- _Problem description_:
What is the number of lines in these records that hold the word "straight"? Reply with that number alone.

- _Stored data entries_:
[Start of Attachment]

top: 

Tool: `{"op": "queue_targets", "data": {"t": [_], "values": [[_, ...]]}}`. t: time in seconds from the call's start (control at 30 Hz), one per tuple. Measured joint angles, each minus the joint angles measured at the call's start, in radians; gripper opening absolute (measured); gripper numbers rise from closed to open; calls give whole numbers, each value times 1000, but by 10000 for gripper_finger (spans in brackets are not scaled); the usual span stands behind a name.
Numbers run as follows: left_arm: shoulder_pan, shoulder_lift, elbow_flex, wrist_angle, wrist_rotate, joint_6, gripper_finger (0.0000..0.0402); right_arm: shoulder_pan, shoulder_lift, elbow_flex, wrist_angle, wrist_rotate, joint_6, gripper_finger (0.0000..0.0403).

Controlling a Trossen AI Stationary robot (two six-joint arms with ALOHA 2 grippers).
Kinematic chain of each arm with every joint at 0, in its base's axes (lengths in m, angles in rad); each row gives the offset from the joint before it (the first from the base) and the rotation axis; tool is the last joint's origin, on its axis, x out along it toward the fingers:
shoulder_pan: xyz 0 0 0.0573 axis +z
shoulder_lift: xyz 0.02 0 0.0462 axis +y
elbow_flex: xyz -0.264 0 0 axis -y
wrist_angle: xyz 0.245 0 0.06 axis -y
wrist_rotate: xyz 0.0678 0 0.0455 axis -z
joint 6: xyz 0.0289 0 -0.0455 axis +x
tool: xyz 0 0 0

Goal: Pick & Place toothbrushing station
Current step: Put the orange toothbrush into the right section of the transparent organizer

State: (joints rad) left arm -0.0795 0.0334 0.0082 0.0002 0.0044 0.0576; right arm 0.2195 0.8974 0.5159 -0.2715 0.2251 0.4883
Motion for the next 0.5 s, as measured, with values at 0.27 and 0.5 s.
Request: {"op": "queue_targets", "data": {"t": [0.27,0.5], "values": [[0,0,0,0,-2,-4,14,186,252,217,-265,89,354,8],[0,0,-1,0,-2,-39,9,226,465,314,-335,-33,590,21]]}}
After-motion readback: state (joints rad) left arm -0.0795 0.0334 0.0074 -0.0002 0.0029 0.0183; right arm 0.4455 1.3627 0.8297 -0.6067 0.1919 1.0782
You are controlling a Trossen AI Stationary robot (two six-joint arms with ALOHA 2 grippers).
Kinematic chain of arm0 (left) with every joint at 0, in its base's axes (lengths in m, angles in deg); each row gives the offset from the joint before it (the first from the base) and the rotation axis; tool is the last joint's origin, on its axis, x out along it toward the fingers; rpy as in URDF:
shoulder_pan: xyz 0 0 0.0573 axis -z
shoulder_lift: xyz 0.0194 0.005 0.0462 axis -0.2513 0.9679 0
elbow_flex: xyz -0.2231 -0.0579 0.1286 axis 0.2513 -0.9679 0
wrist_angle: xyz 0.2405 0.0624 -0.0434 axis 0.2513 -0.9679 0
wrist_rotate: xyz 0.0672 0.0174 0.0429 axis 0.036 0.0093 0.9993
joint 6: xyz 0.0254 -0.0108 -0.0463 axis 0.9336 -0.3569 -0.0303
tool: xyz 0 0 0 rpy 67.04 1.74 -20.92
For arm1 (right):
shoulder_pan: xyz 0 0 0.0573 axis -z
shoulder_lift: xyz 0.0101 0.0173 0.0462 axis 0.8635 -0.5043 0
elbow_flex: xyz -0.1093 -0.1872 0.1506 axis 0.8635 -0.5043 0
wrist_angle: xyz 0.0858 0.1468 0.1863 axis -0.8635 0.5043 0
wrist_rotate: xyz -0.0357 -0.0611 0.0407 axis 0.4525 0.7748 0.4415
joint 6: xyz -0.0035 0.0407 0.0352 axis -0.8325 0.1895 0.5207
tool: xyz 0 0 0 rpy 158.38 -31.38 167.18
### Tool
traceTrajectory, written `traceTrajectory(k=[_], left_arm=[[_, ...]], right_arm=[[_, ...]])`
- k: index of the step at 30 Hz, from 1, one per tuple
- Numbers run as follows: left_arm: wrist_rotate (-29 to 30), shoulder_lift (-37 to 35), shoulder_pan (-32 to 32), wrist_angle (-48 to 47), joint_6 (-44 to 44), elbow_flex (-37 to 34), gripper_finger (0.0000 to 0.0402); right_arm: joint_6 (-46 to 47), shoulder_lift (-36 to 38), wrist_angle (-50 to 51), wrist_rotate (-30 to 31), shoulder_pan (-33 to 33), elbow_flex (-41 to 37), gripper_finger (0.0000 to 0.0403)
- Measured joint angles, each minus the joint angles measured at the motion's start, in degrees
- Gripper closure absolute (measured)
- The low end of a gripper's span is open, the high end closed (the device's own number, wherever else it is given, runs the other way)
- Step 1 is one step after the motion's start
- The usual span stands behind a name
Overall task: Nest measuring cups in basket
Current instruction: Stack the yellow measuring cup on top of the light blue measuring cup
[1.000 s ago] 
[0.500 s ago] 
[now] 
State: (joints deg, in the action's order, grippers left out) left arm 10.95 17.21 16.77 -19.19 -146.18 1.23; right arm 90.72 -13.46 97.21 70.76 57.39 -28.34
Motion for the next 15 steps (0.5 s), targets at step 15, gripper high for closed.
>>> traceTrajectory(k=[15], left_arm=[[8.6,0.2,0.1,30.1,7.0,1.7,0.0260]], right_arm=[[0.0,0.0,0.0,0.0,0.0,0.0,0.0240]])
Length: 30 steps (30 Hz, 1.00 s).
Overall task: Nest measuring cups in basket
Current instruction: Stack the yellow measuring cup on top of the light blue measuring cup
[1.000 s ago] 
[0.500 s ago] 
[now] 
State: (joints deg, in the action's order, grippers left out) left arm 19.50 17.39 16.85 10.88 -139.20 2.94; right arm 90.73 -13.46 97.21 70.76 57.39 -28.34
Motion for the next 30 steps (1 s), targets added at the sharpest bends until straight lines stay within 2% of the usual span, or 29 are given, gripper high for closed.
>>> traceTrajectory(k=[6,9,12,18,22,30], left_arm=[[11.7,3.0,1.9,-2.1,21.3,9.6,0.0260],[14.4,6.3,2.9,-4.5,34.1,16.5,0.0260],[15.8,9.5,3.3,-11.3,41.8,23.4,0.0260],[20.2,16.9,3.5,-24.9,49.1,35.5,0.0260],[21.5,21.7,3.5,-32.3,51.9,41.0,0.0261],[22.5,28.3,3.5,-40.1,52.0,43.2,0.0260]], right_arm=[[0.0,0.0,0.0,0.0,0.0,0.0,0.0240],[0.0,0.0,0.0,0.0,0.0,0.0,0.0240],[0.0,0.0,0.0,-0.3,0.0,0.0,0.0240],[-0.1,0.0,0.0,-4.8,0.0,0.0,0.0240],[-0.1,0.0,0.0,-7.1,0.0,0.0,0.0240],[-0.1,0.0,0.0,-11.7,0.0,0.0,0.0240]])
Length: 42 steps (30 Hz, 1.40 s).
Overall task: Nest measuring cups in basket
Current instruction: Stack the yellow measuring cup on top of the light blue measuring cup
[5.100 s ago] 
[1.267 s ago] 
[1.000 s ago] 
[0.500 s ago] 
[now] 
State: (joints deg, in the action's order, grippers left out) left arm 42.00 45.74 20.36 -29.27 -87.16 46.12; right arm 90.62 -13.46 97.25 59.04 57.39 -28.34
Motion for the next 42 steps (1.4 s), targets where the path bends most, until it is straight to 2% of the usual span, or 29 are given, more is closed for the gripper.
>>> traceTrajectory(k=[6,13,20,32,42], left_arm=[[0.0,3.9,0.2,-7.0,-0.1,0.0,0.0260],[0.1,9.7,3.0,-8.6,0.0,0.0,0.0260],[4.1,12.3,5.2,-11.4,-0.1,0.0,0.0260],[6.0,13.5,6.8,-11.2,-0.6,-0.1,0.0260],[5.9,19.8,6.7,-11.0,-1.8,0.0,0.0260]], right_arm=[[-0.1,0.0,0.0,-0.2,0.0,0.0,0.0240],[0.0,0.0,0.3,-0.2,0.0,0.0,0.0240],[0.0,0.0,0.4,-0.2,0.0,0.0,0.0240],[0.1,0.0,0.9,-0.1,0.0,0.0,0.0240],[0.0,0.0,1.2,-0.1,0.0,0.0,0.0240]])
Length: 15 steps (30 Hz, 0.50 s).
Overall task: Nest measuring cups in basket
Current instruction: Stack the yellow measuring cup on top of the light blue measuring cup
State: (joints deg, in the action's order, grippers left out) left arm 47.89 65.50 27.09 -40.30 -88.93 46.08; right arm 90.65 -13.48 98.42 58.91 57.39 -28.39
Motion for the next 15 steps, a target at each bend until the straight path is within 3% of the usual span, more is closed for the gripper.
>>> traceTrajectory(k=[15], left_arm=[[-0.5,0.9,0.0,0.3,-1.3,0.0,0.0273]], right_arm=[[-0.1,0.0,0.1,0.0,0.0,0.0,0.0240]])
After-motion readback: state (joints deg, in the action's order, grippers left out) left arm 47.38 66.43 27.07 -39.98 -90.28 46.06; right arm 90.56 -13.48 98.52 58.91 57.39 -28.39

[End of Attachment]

- _Answer space_:
3